Llama 3.1 70B vs Llama 3 70B: Which is Higher?

Introduction

On July twenty third, 2024, Meta launched its newest flagship mannequin, Llama 3.1 405B, together with smaller variants: Llama 3.1 70B and Llama 3.1 8B. This launch got here simply three months after the introduction of Llama 3. Whereas Llama 3.1 405B outperforms GPT-4 and Claude 3 Opus in most benchmarks, making it probably the most highly effective open-source mannequin accessible, it will not be the optimum alternative for a lot of real-world functions as a result of its sluggish era time and excessive Time to First Token (TTFT).

For builders trying to combine these fashions into manufacturing or self-host them, Llama 3.1 70B emerges as a extra sensible various. However how does it examine to its predecessor, Llama 3 70B? Is it value upgrading when you’re already utilizing Llama 3 70B in manufacturing?

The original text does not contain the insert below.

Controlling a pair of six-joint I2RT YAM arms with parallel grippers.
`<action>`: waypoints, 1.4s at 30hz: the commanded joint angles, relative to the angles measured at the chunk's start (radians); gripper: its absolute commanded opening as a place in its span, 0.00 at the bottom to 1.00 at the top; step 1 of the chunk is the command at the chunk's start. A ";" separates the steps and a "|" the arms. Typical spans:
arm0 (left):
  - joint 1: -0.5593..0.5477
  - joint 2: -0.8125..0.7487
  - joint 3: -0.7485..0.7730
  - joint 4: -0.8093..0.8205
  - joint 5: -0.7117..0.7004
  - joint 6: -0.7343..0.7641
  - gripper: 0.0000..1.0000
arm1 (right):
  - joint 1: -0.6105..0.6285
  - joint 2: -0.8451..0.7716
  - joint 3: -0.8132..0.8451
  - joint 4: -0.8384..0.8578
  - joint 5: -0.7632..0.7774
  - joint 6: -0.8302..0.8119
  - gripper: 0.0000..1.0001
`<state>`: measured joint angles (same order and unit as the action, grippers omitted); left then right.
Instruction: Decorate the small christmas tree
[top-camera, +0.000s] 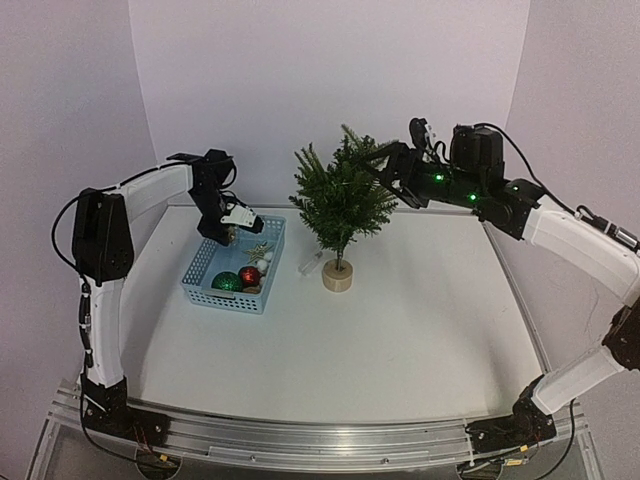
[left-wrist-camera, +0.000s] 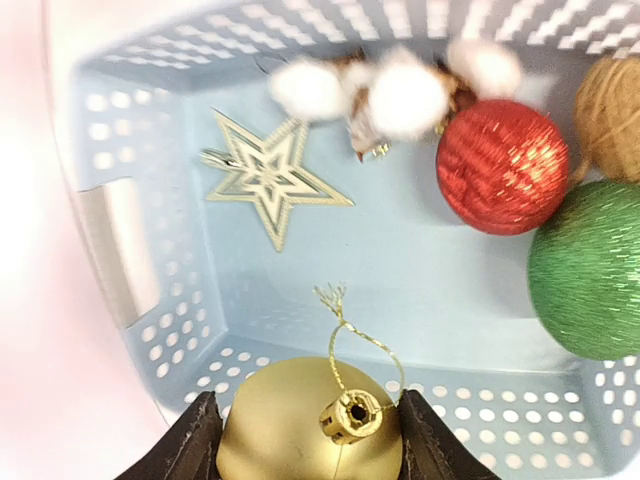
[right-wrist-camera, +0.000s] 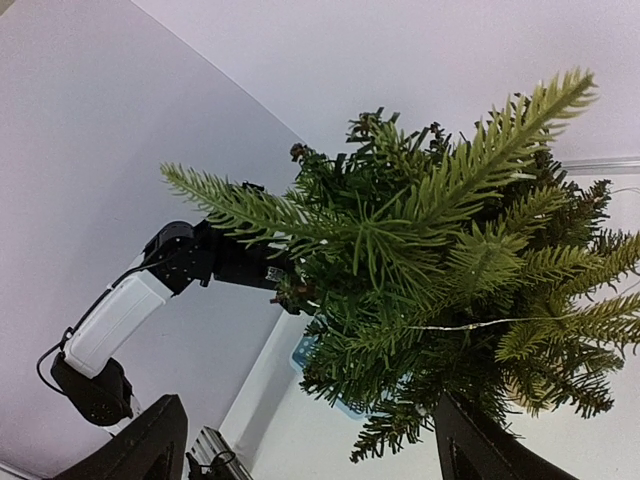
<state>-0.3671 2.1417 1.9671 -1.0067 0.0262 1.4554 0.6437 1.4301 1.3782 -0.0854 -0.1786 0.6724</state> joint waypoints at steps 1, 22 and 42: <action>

On this weblog publish, we’ll conduct an in depth comparability between Llama 3.1 70B and Llama 3 70B, analyzing their efficiency, effectivity, and suitability for numerous use circumstances. Our purpose is that can assist you make an knowledgeable resolution about which mannequin most closely fits your wants.

Additionally Learn: Meta Llama 3.1: Newest Open-Supply AI Mannequin Takes on GPT-4o mini

Llama 3.1 70B vs Llama 3 70B: Which is Higher?

Overview

  • Llama 3.1 70B: Greatest for duties requiring intensive context, long-form content material era, and sophisticated doc evaluation.
  • Llama 3 70B: Excels in pace, making it preferrred for real-time interactions and fast response functions.
  • Benchmark Efficiency: Llama 3.1 70B outperforms Llama 3 70B in most benchmarks, notably in mathematical reasoning.
  • Velocity Commerce-Off: Llama 3 70B is considerably quicker, with decrease latency and faster token era.

Llama 3 70B vs Llama 3.1 70B

Primary Comparability

Right here’s a primary comparability between the 2 fashions.

  Llama 3.1 70B Llama 3 70B
Parameters 70 billion 70 billion
Worth-Enter tokens-Output tokens $0.9 / 1M tokens$0.9 / 1M tokens $0.9 / 1M tokens$0.9 / 1M tokens
Context window 128K 8K
Max output tokens 4096 2048
Supported inputs Textual content Textual content
Operate calling Sure Sure
Information cutoff date December 2023 December 2023

These important enhancements in context window and output capability give Llama 3.1 70B a considerable edge in dealing with longer and extra advanced duties, regardless of each fashions sharing the identical parameter depend, pricing, and information cutoff date. The expanded capabilities make Llama 3.1 70B extra versatile and highly effective for a variety of functions.